For the first half of the movie, viewers are going to be primarily focused on Kick-Ass and his problems with girls and being taken seriously as a hero.  Most of the time, you're supposed to be laughing at him or, at least, sympathizing with him.  To his credit, Aaron Johnson does a good job in this role.  Unfortunately, the movie doesn't feel deep enough to make you care a lot about him.  On the bright side, these scenes are still entertaining, but they're basically cinematic fluff.  Yes, it's funny seeing an ordinary person act so bizarrely in ordinary circumstances, but there's not really any emotional repercussions for any of the actions taken.  For a story that shows how people would react to a real-life superhero, the main motivation for Kick-Ass in naivety and boredom, which seems like it would run out very quickly.

That might sound like I didn't enjoy the movie, but that's just a fundamental problem I have with the story at its core.  This movie is a lot of fun, and it's almost entirely due to Hit-Girl.  Sure, Christopher Mintz-Plasse is good as Red Mist and the other teen actors Clark Duke and Lyndsy Fonseca (both from Hot Tub Time Machine) are fine; in particular, I enjoyed Red Mist and Kick-Ass rocking out to Gnarls Barkley in Red Mist's Mistmobile.  It's not a huge moment, but it's a cute touch.  Fonseca is better than most teenage actresses here, but her role isn't too demanding.  Clark Duke successfully portrays a slightly chubby nerd.  Again.  Mark Strong plays the movie's villain and makes a pretty good bad guy.  I don't know exactly what it is about him, but he doesn't come across as very nice.
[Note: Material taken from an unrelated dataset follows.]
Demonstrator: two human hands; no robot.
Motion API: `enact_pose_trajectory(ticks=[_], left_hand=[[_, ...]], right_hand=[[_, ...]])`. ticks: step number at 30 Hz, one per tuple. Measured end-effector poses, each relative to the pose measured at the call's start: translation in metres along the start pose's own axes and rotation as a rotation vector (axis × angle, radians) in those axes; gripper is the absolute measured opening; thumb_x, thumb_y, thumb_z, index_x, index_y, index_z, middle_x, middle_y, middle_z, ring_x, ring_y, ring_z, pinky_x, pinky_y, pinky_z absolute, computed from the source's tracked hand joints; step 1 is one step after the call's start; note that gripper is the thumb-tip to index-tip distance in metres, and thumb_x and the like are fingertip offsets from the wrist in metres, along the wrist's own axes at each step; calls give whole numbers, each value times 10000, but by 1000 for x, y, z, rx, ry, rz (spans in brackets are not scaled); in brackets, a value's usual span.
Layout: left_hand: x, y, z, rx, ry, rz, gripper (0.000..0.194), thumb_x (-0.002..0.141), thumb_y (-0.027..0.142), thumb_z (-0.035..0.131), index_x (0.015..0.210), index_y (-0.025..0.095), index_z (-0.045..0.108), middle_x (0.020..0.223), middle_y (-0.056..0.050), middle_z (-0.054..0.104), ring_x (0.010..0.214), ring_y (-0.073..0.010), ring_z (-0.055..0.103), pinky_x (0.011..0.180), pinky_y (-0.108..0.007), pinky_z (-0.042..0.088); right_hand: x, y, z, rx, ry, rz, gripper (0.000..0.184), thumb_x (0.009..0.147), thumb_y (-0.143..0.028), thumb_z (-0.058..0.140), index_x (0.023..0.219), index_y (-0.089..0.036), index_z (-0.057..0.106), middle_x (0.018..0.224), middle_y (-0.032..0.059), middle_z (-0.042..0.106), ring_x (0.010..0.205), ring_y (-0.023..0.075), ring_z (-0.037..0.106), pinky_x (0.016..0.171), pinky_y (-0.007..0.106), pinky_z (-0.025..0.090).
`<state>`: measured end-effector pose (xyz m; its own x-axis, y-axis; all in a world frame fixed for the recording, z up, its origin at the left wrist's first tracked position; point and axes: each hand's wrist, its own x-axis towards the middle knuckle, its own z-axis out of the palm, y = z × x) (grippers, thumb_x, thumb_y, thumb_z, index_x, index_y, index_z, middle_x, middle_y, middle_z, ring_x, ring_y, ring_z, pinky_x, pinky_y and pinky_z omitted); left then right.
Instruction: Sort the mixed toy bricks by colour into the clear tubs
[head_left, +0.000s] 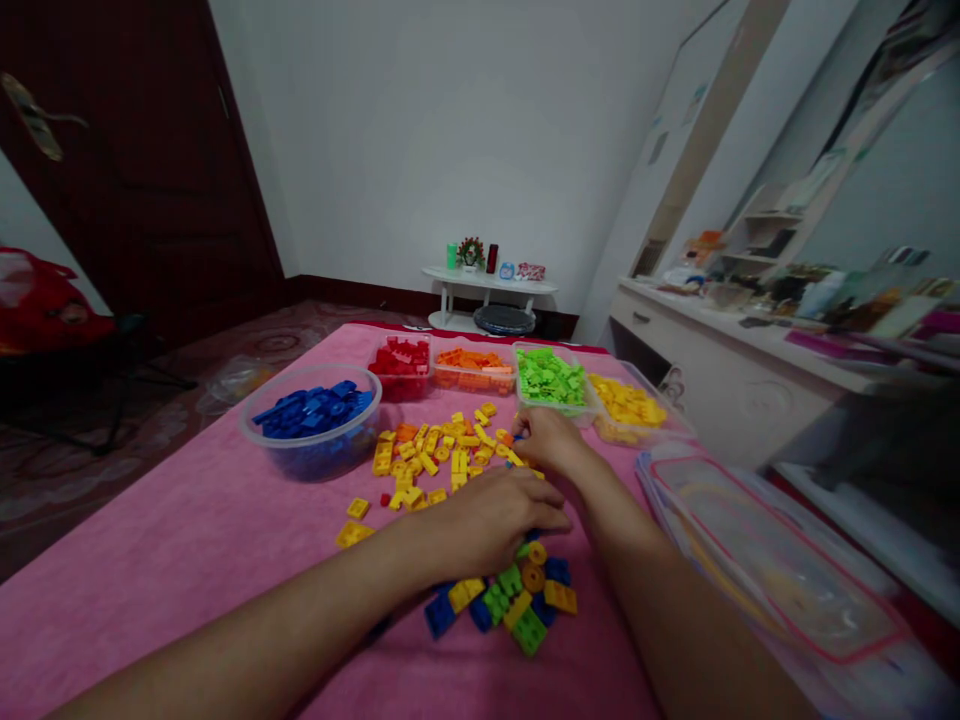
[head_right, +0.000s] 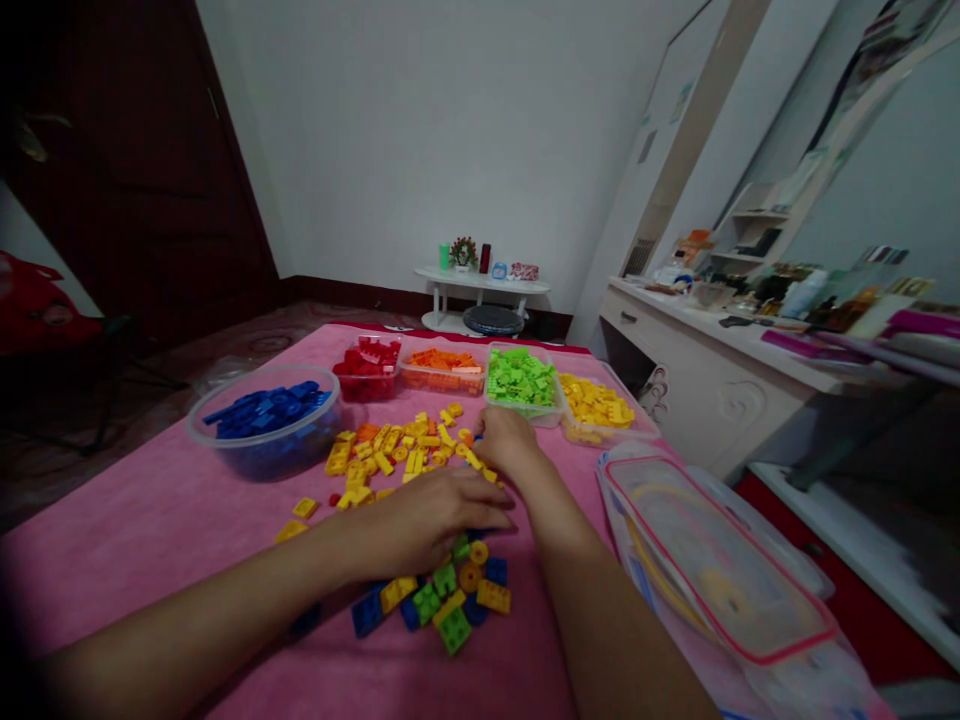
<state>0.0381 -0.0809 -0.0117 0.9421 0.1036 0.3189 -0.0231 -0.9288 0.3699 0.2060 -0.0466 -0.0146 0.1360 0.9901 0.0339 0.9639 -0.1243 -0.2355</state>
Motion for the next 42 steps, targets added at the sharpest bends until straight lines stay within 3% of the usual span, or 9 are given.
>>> enact_pose_trajectory(ticks=[5,9,13,23,27,30,36,42], left_hand=[[0,-8,11,197,-84,50,304,808,64,503,1041,191,651,1063,-82,670,1045,-236,523,933,-358,360],[-3,-11,4,191,-113,31,212,805,78,536,900,196,686,900,-57,690,952,-210,552,864,-316,385],[-8,-10,-5,126,-126,-17,286,779,49,547,950,228,689,959,-24,679,960,-168,576,821,-259,409],[-11,-20,-9,238,-104,-60,76,746,153,626,703,200,668,704,-10,672,766,-167,598,688,-274,381],[-15,-27,-12,138,-119,-95,150,732,106,617,811,208,692,806,-1,707,801,-148,620,711,-235,396],[-18,-32,-11,96,-118,-137,208,718,81,610,859,205,701,853,-8,717,815,-148,632,695,-219,400],[-19,-42,-11,-12,-100,-203,204,728,87,610,874,187,712,813,-21,715,745,-133,629,663,-200,408],[-19,-34,-19,-124,-184,-193,283,698,66,633,944,185,711,803,-15,702,677,-115,602,618,-185,412]], right_hand=[[-1,-1,1,25,20,-18,177,641,-157,613,793,-207,690,764,5,671,639,111,547,518,216,287],[0,0,-5,30,34,-30,176,630,-140,615,775,-205,691,780,6,676,645,113,547,514,218,287],[1,1,-9,28,55,-28,213,639,-148,607,818,-204,707,805,12,685,661,121,558,522,220,297],[3,0,-10,106,63,-117,194,668,-136,577,799,-162,717,739,20,685,656,118,574,559,208,344],[-6,-10,-14,58,-63,-212,164,665,-195,616,786,-205,725,744,2,695,657,122,593,547,207,352],[-16,-21,-16,-146,-146,-208,182,649,-241,655,808,-270,739,821,1,717,724,153,629,584,222,384],[-24,-39,-15,-331,-134,-150,277,598,-287,729,856,-189,737,937,139,714,882,290,652,678,310,452],[-22,-40,-12,-371,-121,-162,265,642,-298,691,873,-172,724,926,148,714,868,292,660,681,321,468]])
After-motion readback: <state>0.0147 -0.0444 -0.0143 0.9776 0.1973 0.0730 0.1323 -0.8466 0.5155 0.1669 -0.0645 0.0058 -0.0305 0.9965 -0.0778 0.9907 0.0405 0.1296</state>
But this isn't their story.  Kick-Ass is all about how a normal guy like Kick-Ass compares with Hit-Girl, who has been trained since birth to fight crime and kill criminals.  Chloe Moretz is fantastic in this role.   I'd tell you some of the things that she does and says, but the surprise is half the fun.  She kills lots of people in a uber-stylish comic book fashion and is very entertaining in the process.  Nicolas Cage delivers an awkward performance as her father and mentor, but even his William Shatner-esque dialogue cadence doesn't detract from the film.  The film isn't all fun and laughs, though.  When Kick-Ass, Hit-Girl or Big Daddy gets hurt, it is graphic.  There is a torture scene, and that is both gruesome and uncomfortable.  The worst shots (in terms of being hard to watch, not quality) feature Hit-Girl getting punched and kicked in the face by a grown man. 
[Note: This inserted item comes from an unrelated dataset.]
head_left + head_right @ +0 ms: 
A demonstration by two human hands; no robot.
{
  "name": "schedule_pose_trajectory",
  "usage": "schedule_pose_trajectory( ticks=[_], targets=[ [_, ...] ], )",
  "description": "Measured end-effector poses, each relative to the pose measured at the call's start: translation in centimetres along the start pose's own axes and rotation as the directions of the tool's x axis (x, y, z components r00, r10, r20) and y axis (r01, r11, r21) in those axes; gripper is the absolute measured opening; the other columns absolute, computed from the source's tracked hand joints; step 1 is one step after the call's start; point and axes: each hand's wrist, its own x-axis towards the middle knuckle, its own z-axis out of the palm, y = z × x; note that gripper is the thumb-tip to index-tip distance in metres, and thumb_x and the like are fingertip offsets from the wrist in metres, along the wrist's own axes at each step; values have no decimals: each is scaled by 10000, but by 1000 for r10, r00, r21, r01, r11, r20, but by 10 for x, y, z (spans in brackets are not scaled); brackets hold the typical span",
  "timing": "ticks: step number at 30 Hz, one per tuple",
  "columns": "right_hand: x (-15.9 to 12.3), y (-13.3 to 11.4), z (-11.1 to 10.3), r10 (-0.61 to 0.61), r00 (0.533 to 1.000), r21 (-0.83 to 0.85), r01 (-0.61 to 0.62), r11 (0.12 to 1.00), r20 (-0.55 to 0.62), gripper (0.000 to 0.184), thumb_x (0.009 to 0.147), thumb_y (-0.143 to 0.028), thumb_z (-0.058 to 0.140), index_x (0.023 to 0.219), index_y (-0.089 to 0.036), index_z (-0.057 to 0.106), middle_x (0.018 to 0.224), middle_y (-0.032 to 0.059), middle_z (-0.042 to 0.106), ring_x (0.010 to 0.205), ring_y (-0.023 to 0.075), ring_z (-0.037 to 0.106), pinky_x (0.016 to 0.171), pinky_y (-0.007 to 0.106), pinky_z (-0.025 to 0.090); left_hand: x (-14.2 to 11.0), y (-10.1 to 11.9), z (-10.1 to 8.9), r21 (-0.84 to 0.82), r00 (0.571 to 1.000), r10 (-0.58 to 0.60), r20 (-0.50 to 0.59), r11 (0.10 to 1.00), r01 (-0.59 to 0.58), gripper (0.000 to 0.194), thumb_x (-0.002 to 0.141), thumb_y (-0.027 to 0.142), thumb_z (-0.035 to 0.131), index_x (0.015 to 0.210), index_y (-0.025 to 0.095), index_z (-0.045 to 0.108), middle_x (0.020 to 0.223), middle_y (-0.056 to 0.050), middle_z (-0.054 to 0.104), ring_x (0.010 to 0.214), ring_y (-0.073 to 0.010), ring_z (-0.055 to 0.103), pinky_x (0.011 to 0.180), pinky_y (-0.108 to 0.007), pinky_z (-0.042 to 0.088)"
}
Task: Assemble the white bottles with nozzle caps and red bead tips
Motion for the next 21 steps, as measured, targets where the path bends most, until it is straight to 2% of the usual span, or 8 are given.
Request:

The brutality is used to show some consequences for the characters' choices, but this isn't meant to be a cautionary tale.  It is fun, dumb, and very, very violent.  Director and co-writer Matthew Vaughn does a great job with the action in this movie and delivers the humor well, too.  The only problem is with the story itself.  By opting against a psychological profile of would-be superheroes, this movie turns up the fun but leaves the potential for heart behind.  That's not a bad thing, mind you.  Sometimes, there's nothing wrong with enjoying an eleven year-old girl take on organized crime.